A futures contract is an agreement to buy or sell an asset — in this case, coffee — for a set price at a particular point in the future. It indicates what people expect the future price of coffee to be.

Sugar futures for October delivery have generally been on a steady incline since their trough in late April and are currently trading at just over 13 cents per pound, having climbed more than 21% since the end of March, including a bottom of 9.67 cents per pound in late April.

Prices eased off five-month highs on Thursday, in part due to the prevailing weakness of the Brazilian real currency, having hit 13.28 cents last Friday.
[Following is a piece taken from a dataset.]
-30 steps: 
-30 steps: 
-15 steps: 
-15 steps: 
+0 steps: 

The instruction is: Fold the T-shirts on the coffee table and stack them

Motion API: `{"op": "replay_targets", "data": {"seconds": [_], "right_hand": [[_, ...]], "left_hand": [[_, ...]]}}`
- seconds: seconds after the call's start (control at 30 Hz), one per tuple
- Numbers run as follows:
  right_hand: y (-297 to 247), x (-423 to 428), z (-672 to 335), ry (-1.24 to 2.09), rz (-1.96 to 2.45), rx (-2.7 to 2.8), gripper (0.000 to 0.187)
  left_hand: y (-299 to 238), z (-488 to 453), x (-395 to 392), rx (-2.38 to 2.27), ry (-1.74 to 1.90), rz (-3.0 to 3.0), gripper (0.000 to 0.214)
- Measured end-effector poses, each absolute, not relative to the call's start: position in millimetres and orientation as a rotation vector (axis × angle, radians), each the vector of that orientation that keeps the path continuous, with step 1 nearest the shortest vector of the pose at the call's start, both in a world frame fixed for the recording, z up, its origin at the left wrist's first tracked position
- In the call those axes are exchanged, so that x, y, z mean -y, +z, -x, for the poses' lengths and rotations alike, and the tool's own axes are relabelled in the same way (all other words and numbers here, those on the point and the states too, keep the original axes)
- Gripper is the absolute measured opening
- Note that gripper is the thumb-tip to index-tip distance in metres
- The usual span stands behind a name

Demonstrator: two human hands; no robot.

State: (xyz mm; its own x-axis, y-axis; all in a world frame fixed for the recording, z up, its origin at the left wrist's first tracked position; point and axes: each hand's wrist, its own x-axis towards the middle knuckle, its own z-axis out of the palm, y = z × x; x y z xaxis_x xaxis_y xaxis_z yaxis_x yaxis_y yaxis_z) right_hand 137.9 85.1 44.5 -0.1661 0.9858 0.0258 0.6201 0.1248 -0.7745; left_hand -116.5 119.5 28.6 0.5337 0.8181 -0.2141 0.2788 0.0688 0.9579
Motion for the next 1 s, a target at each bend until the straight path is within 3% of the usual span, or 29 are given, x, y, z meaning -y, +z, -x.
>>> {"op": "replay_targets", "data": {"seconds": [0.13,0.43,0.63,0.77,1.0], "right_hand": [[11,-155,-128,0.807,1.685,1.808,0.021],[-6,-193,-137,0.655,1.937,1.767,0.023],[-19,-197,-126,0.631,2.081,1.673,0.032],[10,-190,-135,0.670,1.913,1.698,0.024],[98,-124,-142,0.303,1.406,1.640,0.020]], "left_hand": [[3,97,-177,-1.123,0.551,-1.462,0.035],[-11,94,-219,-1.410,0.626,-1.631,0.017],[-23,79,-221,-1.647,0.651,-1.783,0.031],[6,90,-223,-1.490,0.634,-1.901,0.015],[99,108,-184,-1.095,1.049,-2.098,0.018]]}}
Meanwhile December cocoa futures have risen steadily since early July to peak at $2,523 per metric ton in early August, up 10% so far this quarter.

Macro factors
Carlos Mera Arzeno, senior commodity analyst at Rabobank, said a weaker dollar (since most commodities are priced in dollars), a limited fall in demand and investors’ willingness to look to commodities as returns dry up elsewhere have all contributed to the recent price momentum.

“We have company results for food companies that were very encouraging, and supermarket sales continued to do well, so on that side at least, from the company results for Q2, we know that demand was not as bad as it could have been,” Arzeno told CNBC via telephone Friday.

Arzeno still expects a 3% fall in cocoa demand for the current season, which runs until September, along with a 1% decline for sugar and 0.9% for coffee.

“Of course, those drops come at a time when we were accustomed to demand growing,” he explained, adding that the last time demand for coffee dropped on an annual basis was 1995, due to a trebling of prices the previous year.
Arzeno suggested a further reason for the ascent of softs has been investors reentering the market.

“If you look at data from the CFTC (Commodity Futures Trading Commission), then we see the commodity index funds buying across every commodity for the last seven weeks,” he highlighted, adding that such trackers usually “buy one week, sell another.”

“It is not high volumes, but definitely enough to push prices up, and I tend to believe that is in part to hedge inflation.”

Inflation hedges are investments which look to protect against the diminished purchasing power of money, and typically include gold and real estate.

During the Covid-19 pandemic, governments and central banks have injected unprecedented amounts of liquidity in a bid to mitigate the long-term economic damage, renewing concerns that inflation could surge.

Arzeno suggested that with alternative assets offering lower returns and greater complications during the pandemic, investors may be looking to commodities to diversify their portfolios.
He projected that the gradual recovery in soft commodity prices is sustainable primarily on the back of the resilient demand evidenced so far.

Also integral to the price of coffee and sugar is the Brazilian real currency. Since Brazil is the world’s largest exporter of sugar, coffee and orange concentrate, movements in the currency affect the volumes of Brazilian exports and therefore help drive price action on those commodities.

With most Brazilian commodities trading in U.S. dollars, a falling real encourages exports, injecting further supply into global markets. The real has depreciated steadily against the dollar since early June.